Copy, in full, each line of the material that holds the word "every".
-*-
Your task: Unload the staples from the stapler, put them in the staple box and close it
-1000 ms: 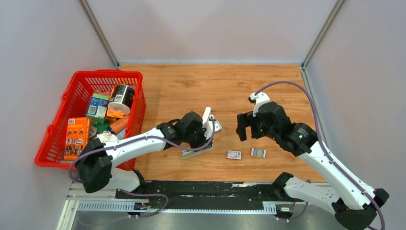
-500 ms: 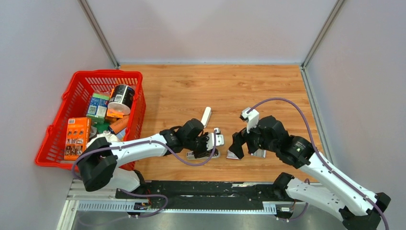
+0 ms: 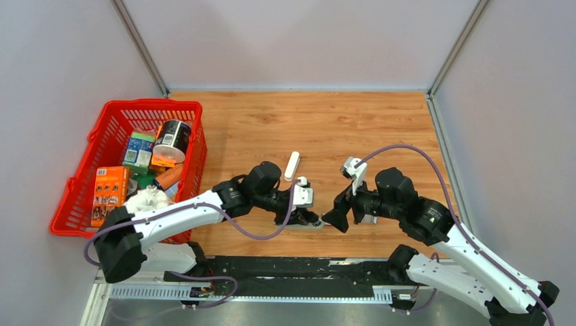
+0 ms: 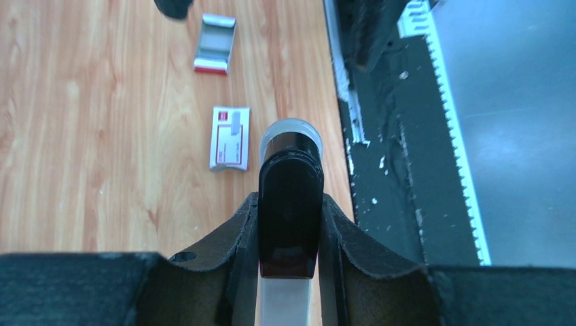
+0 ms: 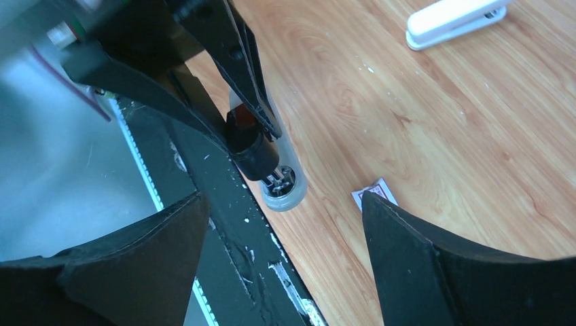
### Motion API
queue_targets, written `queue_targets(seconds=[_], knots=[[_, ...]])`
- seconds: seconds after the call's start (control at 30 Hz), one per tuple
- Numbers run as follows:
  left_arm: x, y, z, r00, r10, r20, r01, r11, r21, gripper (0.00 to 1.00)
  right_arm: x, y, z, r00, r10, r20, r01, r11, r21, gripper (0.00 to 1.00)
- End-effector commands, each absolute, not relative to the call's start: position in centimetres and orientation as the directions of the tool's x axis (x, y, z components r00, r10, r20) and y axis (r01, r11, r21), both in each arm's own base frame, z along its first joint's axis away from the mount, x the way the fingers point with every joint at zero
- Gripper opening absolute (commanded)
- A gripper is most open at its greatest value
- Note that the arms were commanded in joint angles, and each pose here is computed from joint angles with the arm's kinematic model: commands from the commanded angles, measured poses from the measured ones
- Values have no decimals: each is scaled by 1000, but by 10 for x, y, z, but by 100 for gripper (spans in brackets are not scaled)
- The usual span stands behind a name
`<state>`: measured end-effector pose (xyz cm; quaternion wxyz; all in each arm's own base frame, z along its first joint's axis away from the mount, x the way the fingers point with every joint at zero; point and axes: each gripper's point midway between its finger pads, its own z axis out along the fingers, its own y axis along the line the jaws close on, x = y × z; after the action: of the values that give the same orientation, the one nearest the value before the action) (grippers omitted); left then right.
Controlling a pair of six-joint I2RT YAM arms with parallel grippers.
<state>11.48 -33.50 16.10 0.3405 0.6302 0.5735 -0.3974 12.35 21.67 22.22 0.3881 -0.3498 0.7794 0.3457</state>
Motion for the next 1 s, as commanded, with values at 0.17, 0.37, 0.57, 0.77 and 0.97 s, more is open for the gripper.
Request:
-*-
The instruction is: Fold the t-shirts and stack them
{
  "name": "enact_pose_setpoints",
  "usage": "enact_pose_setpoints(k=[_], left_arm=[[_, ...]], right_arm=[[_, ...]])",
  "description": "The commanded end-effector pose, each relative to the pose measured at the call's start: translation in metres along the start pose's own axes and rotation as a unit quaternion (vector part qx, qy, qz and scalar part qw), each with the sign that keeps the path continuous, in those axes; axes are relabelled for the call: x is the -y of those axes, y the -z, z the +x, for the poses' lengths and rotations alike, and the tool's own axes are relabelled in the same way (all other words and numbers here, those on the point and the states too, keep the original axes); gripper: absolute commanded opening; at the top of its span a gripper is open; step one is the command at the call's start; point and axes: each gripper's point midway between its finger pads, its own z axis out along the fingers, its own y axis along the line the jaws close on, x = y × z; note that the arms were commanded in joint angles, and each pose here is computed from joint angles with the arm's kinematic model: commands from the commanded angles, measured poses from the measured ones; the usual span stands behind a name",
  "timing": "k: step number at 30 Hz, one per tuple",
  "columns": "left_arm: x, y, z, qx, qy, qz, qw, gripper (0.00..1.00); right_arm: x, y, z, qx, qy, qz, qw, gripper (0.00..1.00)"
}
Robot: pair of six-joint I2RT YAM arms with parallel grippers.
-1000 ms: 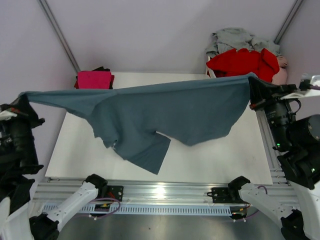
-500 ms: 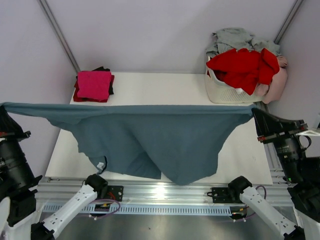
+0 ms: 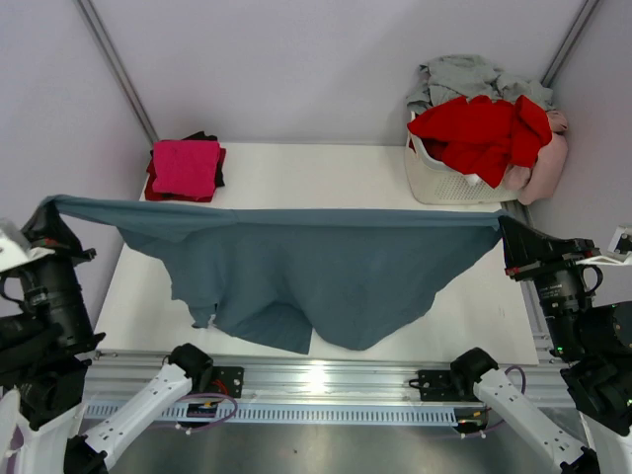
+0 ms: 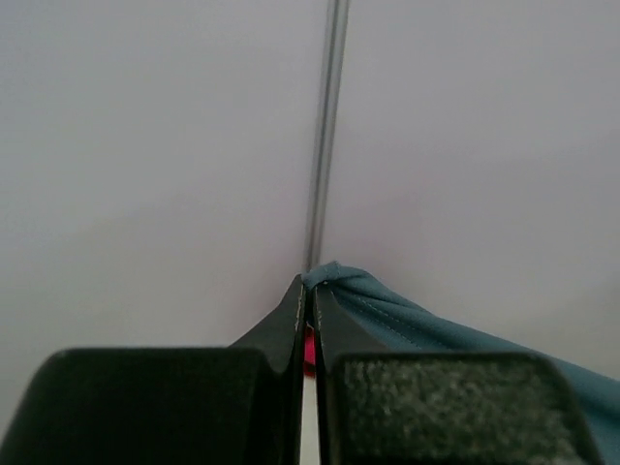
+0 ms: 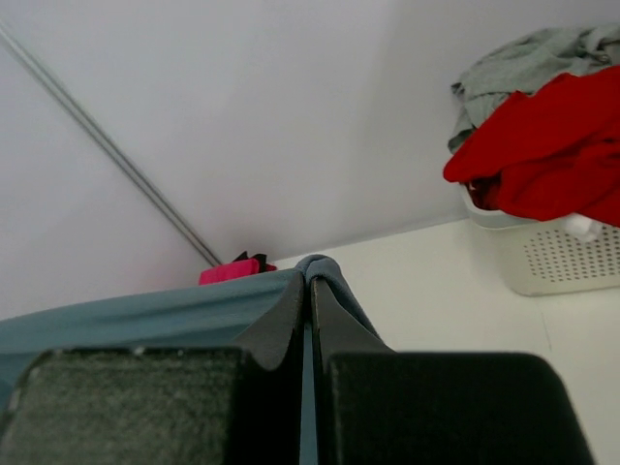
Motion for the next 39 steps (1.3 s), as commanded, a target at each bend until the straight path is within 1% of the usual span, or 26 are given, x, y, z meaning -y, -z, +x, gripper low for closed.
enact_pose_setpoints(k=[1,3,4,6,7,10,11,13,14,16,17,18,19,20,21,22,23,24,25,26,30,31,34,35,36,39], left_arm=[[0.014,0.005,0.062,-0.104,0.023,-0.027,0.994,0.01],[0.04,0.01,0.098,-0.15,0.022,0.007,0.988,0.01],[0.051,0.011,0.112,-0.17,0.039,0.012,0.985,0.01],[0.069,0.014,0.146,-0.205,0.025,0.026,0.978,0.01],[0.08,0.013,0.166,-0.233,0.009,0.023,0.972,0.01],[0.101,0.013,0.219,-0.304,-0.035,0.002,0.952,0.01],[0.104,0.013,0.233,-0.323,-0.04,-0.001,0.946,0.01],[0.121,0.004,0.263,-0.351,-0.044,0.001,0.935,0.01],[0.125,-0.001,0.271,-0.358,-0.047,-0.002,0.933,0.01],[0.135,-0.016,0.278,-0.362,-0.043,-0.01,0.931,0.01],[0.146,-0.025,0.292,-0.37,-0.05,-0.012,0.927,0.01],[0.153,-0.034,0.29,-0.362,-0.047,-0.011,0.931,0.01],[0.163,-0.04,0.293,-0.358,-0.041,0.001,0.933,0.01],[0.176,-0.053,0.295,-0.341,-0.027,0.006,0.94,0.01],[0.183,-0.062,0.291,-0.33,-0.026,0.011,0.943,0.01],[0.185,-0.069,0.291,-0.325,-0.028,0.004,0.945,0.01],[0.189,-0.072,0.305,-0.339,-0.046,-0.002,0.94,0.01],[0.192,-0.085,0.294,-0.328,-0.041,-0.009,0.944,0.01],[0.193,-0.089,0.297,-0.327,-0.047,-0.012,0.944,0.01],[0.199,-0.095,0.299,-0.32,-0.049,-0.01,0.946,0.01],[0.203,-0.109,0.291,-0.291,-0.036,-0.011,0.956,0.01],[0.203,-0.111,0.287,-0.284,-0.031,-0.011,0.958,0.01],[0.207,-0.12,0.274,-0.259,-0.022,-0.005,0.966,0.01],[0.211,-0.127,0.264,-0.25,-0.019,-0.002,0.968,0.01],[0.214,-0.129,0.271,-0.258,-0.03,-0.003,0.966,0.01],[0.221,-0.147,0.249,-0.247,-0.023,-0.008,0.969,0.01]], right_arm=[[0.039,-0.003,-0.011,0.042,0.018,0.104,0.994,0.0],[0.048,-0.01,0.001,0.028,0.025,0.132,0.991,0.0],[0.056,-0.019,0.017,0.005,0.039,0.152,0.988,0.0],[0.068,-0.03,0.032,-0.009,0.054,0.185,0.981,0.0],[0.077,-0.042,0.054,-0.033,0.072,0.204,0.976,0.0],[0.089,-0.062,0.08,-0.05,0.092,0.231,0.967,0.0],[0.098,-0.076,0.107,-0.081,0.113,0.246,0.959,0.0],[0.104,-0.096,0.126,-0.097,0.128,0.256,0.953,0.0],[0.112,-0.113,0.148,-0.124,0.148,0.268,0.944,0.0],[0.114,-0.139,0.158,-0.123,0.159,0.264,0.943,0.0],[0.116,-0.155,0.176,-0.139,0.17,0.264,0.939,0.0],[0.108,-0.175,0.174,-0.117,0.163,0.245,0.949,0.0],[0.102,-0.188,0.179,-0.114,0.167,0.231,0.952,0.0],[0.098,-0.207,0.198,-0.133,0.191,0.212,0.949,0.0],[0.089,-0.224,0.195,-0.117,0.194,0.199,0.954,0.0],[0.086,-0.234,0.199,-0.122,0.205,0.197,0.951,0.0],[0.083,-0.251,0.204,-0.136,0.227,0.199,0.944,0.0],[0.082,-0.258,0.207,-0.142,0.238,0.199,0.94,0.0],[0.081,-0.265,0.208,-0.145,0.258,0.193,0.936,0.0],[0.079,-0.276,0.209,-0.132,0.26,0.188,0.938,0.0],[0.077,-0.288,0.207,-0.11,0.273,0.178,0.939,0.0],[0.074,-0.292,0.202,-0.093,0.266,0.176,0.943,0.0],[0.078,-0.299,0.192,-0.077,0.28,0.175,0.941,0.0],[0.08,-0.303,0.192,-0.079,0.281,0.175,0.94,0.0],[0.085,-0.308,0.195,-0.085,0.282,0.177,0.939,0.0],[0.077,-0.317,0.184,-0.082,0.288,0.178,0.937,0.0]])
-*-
§ **Solution to the problem**:
- End-effector commands, each absolute, not relative to the call's start: position in centimetres and orientation as the directions of the tool's x axis (x, y, z components r00, r10, r20) and y axis (r01, r11, r21), both in each arm's own base frame, z along its first joint's axis away from the mount, x the way the fingers point with every joint at zero
`<state>`: measured end-effector pose (xyz cm; quaternion wxyz; all in each arm's own base frame, z along its first joint's axis away from the mount, x the way the fingers point with every joint at zero; point and axes: each gripper's point midway between its finger pads, its own z axis out along the fingers, its own y axis along the line the jaws close on, x = y × z; after the action: of the values that give the same orientation, the one nearest the value before the action) (grippers omitted); left then right.

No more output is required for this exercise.